Copy, from the data below, every line that has "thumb" in it.

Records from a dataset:

◆ ◆ ◆

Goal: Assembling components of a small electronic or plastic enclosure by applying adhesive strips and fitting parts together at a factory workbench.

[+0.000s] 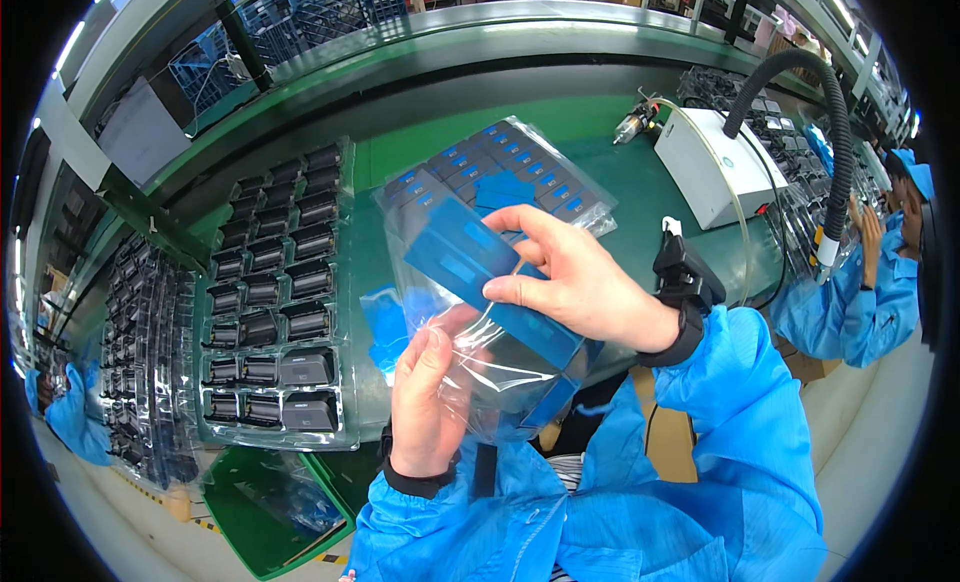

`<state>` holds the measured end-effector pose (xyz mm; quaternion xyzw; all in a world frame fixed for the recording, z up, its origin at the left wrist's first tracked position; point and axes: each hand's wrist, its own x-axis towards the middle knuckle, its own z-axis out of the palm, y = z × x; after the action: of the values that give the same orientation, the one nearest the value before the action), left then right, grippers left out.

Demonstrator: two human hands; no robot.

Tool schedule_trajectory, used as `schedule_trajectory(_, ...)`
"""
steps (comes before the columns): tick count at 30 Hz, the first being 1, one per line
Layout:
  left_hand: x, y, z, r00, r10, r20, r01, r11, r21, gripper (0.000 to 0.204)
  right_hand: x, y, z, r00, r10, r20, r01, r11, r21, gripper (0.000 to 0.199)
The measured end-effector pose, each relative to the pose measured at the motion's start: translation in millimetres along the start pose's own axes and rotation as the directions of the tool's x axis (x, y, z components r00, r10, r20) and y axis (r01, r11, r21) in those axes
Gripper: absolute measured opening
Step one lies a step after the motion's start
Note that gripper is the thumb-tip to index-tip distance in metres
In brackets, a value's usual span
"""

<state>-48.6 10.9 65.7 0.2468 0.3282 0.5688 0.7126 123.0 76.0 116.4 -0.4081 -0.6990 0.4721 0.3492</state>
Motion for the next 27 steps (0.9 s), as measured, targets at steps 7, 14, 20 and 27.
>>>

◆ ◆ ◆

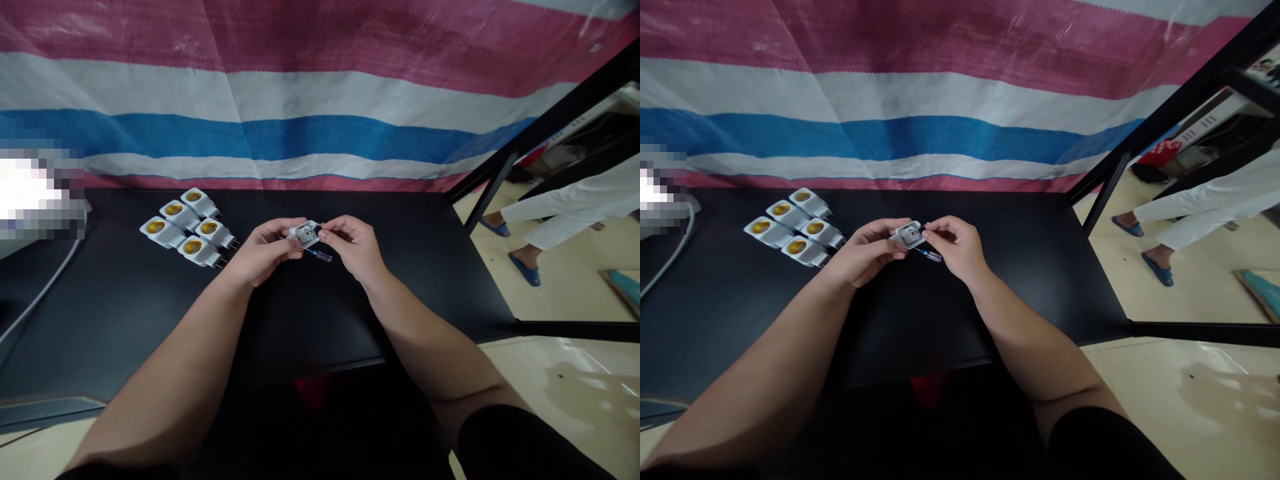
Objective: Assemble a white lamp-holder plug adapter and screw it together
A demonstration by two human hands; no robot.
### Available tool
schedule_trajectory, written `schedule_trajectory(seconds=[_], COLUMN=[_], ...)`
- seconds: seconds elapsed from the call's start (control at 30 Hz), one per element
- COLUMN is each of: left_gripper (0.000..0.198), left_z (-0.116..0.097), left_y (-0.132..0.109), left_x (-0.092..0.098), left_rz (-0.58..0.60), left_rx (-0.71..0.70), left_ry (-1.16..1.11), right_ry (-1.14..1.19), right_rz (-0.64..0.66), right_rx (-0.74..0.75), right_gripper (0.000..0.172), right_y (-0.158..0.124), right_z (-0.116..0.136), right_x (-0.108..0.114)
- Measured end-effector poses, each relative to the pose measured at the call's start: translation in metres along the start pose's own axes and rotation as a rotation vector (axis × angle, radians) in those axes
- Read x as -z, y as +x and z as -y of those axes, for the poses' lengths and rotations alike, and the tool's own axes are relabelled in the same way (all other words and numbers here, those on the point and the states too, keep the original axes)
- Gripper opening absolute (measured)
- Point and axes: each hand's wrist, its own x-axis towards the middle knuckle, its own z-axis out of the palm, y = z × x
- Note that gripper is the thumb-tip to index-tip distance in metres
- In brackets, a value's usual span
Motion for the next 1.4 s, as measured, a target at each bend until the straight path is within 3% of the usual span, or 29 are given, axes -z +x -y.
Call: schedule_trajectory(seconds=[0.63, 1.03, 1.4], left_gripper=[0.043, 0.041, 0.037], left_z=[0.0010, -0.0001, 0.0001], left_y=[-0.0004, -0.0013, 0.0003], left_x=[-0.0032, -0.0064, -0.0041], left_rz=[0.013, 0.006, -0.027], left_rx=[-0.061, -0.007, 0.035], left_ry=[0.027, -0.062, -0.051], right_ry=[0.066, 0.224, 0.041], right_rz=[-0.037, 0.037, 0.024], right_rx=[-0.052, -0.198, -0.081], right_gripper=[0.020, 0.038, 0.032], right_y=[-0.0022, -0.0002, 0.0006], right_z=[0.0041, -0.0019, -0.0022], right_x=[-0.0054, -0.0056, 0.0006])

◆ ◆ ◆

_FINISHED TASK_:
Note that gripper is the thumb-tip to index-tip distance in metres
- Note that gripper is the thumb-tip to index-tip distance in metres

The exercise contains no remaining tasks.